▶ [Task material]:
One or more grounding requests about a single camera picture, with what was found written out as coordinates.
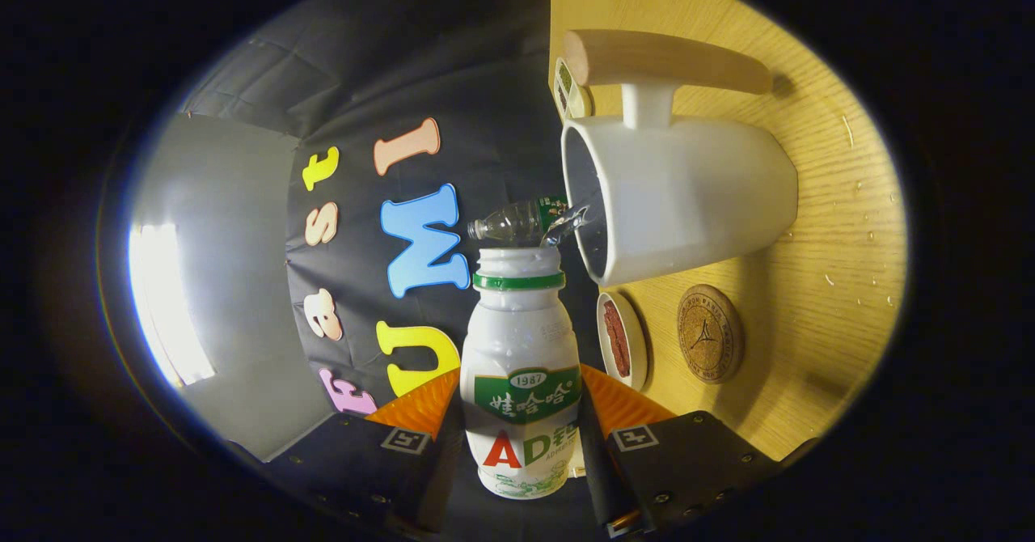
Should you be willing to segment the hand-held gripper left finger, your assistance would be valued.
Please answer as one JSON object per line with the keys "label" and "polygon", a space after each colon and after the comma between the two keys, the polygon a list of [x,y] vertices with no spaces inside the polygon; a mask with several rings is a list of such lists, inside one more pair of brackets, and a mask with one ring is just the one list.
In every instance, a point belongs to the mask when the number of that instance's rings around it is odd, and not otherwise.
{"label": "hand-held gripper left finger", "polygon": [[463,444],[459,370],[376,413],[330,413],[266,458],[229,448],[282,493],[391,539],[442,530]]}

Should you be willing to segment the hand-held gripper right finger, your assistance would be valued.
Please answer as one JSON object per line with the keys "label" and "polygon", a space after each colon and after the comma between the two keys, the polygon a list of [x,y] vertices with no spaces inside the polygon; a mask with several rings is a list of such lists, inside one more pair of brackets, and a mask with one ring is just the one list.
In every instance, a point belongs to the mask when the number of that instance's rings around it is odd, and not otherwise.
{"label": "hand-held gripper right finger", "polygon": [[684,414],[581,366],[579,424],[596,520],[613,539],[656,539],[783,468],[713,414]]}

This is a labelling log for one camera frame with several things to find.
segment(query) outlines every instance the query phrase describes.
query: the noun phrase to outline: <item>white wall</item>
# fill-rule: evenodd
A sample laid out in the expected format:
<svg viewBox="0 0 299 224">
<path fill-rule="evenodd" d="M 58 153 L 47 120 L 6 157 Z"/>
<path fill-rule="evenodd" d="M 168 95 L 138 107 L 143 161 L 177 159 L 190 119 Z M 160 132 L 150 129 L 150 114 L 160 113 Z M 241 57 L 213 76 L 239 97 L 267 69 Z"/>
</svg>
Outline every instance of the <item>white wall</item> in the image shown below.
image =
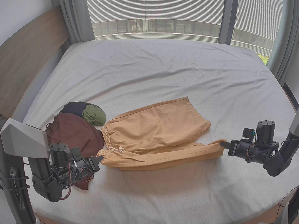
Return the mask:
<svg viewBox="0 0 299 224">
<path fill-rule="evenodd" d="M 0 45 L 24 25 L 51 8 L 51 0 L 0 0 Z M 40 80 L 38 85 L 41 87 L 44 81 Z M 1 189 L 0 217 L 0 223 L 16 223 Z"/>
<path fill-rule="evenodd" d="M 294 63 L 286 74 L 285 82 L 299 103 L 299 47 L 295 55 Z"/>
</svg>

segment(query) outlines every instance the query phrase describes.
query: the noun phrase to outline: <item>fabric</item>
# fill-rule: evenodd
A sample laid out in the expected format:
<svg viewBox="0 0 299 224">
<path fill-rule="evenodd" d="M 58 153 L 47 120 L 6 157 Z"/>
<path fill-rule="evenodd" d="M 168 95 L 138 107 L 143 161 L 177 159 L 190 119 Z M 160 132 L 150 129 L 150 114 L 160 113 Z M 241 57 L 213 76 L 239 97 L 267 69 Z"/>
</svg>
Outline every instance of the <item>fabric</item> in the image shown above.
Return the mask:
<svg viewBox="0 0 299 224">
<path fill-rule="evenodd" d="M 100 104 L 109 121 L 184 96 L 211 122 L 195 140 L 203 144 L 239 140 L 244 128 L 256 129 L 265 119 L 275 121 L 274 140 L 282 142 L 295 116 L 282 87 L 252 50 L 176 39 L 118 39 L 70 46 L 24 123 L 45 130 L 70 101 Z M 50 203 L 30 188 L 30 201 L 35 212 L 60 223 L 233 224 L 262 214 L 298 185 L 299 152 L 277 177 L 227 152 L 153 171 L 100 164 L 87 191 L 74 187 L 68 199 Z M 28 165 L 25 172 L 32 176 Z"/>
<path fill-rule="evenodd" d="M 104 146 L 104 138 L 101 131 L 90 125 L 83 118 L 71 113 L 59 113 L 54 121 L 46 128 L 48 144 L 65 143 L 69 148 L 78 147 L 83 157 L 96 156 Z M 82 181 L 92 177 L 87 175 Z M 88 189 L 88 183 L 75 184 L 82 190 Z"/>
<path fill-rule="evenodd" d="M 66 27 L 69 31 L 69 43 L 95 40 L 86 0 L 51 0 L 52 6 L 60 5 Z"/>
<path fill-rule="evenodd" d="M 88 104 L 83 110 L 82 117 L 88 123 L 96 126 L 103 126 L 106 122 L 105 112 L 97 105 Z"/>
<path fill-rule="evenodd" d="M 298 32 L 299 0 L 283 0 L 281 23 L 277 33 L 275 45 L 267 66 L 272 71 L 281 86 L 289 68 L 294 63 L 299 43 Z"/>
<path fill-rule="evenodd" d="M 120 114 L 102 129 L 107 150 L 101 164 L 120 170 L 156 170 L 223 155 L 220 141 L 194 142 L 211 122 L 188 97 L 160 102 Z"/>
<path fill-rule="evenodd" d="M 79 117 L 83 117 L 83 110 L 86 108 L 87 103 L 85 102 L 69 102 L 66 105 L 64 105 L 63 109 L 60 111 L 60 113 L 72 113 Z"/>
</svg>

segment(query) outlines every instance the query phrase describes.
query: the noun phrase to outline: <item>white drawstring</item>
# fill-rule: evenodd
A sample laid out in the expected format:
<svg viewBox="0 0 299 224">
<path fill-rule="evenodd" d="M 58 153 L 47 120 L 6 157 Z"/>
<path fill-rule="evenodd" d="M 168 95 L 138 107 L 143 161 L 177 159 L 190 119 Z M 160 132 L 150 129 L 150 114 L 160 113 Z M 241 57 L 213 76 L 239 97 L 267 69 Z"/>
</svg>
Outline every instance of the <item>white drawstring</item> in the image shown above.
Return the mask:
<svg viewBox="0 0 299 224">
<path fill-rule="evenodd" d="M 108 150 L 120 151 L 122 154 L 125 151 L 125 149 L 121 146 L 119 146 L 119 149 L 114 148 L 114 147 L 109 147 Z"/>
</svg>

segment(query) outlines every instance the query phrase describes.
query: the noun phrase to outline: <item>brown garment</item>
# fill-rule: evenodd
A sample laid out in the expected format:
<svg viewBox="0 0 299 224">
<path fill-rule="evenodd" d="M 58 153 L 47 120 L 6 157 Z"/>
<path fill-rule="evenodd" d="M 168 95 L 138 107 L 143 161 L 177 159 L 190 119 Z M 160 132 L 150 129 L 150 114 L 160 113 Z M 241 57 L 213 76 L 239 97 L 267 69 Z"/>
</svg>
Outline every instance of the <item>brown garment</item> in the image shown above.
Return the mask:
<svg viewBox="0 0 299 224">
<path fill-rule="evenodd" d="M 217 140 L 196 143 L 211 126 L 188 97 L 120 114 L 101 129 L 107 150 L 101 164 L 120 170 L 156 170 L 223 155 Z"/>
<path fill-rule="evenodd" d="M 46 129 L 48 144 L 65 143 L 69 148 L 79 147 L 83 157 L 96 156 L 104 146 L 102 132 L 89 124 L 85 119 L 71 113 L 59 113 L 53 123 Z M 75 184 L 78 188 L 87 190 L 88 183 Z"/>
</svg>

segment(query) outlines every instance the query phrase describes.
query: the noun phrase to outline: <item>bed sheet wrinkle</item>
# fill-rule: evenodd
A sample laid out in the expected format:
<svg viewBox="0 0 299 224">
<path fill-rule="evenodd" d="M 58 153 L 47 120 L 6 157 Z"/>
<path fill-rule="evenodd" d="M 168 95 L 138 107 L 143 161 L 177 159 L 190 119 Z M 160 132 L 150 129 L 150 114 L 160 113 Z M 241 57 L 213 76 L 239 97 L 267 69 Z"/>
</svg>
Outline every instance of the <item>bed sheet wrinkle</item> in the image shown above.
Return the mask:
<svg viewBox="0 0 299 224">
<path fill-rule="evenodd" d="M 196 41 L 132 39 L 70 46 L 24 122 L 45 129 L 70 101 L 97 104 L 110 120 L 184 96 L 212 123 L 200 143 L 239 139 L 243 128 L 256 128 L 263 119 L 276 122 L 274 140 L 281 142 L 295 115 L 253 51 Z M 269 209 L 297 185 L 298 164 L 296 154 L 288 169 L 273 178 L 260 164 L 229 157 L 225 150 L 215 160 L 156 171 L 101 165 L 88 191 L 74 188 L 58 203 L 28 191 L 35 211 L 61 223 L 240 223 Z M 85 204 L 80 209 L 73 205 L 78 200 Z"/>
</svg>

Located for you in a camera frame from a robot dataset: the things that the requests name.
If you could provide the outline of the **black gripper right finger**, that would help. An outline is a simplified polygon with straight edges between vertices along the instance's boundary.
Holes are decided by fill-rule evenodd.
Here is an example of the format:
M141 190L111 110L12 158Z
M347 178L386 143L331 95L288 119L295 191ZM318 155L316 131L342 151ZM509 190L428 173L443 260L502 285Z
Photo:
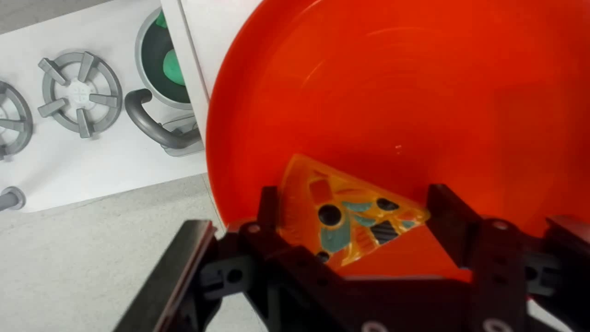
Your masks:
M428 228L461 269L472 269L480 254L485 219L447 184L430 184Z

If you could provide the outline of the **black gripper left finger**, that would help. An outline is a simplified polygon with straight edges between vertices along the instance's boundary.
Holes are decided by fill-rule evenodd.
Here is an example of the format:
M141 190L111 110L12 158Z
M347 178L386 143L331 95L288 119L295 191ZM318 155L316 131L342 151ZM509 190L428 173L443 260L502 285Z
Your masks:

▶ [Requirement]: When the word "provide" shows up in a line of the entries, report that line.

▶ [Task solution]:
If you could provide the outline of the **black gripper right finger**, that would help. An outline is a simplified polygon with straight edges between vertices along the instance's boundary.
If you could provide the outline of the **black gripper left finger**, that would help. An outline is a simplified polygon with straight edges between vertices along the instance's boundary.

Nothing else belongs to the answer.